Count how many lines in this material contain "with". The answer is that number alone.

╭──

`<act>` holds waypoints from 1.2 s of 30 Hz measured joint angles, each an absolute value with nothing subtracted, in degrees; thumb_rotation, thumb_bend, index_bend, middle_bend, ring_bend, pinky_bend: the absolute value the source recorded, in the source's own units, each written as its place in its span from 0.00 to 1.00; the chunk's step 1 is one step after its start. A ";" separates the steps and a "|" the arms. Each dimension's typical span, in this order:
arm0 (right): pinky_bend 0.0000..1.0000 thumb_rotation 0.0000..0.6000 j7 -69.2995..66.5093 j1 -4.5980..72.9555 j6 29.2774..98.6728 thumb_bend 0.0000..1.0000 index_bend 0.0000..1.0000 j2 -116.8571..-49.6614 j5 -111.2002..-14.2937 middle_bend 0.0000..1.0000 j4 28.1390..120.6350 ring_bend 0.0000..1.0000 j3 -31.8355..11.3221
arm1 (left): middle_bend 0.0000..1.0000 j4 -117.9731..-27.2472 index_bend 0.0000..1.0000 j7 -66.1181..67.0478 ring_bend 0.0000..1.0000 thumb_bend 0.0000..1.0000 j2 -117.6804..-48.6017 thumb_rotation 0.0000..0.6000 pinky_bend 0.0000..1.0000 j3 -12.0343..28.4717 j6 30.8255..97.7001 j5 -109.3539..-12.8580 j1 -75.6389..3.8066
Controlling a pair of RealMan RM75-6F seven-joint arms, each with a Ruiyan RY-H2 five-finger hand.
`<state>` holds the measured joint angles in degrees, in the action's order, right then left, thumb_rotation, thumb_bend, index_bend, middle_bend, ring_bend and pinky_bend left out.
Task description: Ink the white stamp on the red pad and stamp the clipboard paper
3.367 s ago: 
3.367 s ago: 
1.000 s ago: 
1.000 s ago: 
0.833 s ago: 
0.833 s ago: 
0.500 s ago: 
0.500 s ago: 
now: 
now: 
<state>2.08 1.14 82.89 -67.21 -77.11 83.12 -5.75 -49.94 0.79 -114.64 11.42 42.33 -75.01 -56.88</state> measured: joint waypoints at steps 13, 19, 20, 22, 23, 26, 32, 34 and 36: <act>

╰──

RESPONSE TO THIS EXERCISE ::
2